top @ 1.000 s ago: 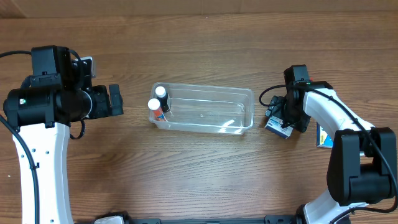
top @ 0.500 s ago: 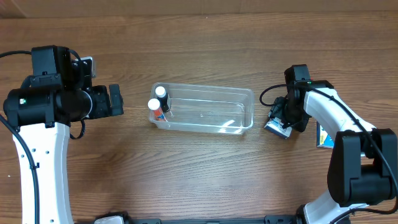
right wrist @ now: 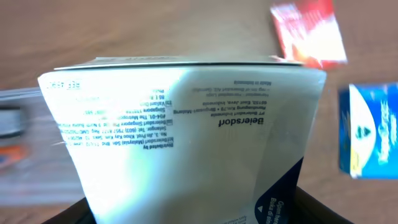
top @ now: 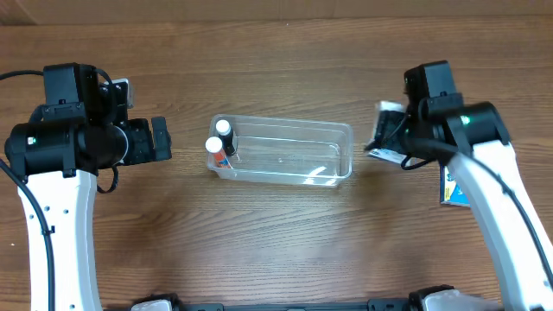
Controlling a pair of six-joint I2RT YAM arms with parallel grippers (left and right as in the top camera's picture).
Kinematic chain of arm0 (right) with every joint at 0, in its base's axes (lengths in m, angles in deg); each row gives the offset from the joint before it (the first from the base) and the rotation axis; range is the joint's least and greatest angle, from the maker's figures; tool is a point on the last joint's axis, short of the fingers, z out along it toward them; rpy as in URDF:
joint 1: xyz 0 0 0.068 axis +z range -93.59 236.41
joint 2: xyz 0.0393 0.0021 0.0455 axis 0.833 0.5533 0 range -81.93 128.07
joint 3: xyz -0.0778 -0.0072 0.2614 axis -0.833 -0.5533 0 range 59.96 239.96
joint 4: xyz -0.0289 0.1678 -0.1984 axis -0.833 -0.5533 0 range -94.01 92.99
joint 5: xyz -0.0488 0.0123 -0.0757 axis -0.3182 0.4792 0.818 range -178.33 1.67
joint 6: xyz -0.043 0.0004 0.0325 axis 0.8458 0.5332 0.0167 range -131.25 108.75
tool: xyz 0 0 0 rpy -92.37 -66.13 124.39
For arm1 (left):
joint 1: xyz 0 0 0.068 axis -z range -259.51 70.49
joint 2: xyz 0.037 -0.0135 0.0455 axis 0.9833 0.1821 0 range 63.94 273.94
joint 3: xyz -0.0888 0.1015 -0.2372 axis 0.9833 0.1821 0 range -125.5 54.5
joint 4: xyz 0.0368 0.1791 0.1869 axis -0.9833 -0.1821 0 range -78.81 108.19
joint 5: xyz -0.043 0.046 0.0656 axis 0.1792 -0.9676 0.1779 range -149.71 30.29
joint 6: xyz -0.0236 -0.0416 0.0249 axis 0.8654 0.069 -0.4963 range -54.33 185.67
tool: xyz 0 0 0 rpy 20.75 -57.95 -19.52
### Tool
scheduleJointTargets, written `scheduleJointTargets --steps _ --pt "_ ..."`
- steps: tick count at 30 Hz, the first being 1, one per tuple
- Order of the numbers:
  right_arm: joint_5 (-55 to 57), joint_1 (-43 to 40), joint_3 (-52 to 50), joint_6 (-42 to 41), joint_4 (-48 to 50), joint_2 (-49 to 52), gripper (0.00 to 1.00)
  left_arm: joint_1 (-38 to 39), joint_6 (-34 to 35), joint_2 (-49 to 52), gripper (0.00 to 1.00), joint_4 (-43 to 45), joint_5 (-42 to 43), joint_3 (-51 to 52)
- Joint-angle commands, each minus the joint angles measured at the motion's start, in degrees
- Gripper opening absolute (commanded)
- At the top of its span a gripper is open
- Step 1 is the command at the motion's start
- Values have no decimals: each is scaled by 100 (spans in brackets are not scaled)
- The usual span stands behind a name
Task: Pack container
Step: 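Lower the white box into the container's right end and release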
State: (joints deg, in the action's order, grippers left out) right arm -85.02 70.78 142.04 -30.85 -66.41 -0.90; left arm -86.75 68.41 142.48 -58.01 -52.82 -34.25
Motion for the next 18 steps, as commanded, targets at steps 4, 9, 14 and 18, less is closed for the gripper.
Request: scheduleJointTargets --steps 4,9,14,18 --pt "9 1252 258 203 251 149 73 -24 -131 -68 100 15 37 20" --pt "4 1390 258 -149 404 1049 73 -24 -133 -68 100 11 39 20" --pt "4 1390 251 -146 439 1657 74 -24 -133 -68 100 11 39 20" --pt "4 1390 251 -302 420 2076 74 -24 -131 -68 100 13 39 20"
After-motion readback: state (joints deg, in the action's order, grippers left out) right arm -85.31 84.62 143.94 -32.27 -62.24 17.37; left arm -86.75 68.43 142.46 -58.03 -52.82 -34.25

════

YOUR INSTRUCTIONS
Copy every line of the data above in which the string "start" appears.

RESPONSE
- Joint-angle commands, each minus the joint angles measured at the motion's start, in degrees
- Step 1 is the command at the motion's start

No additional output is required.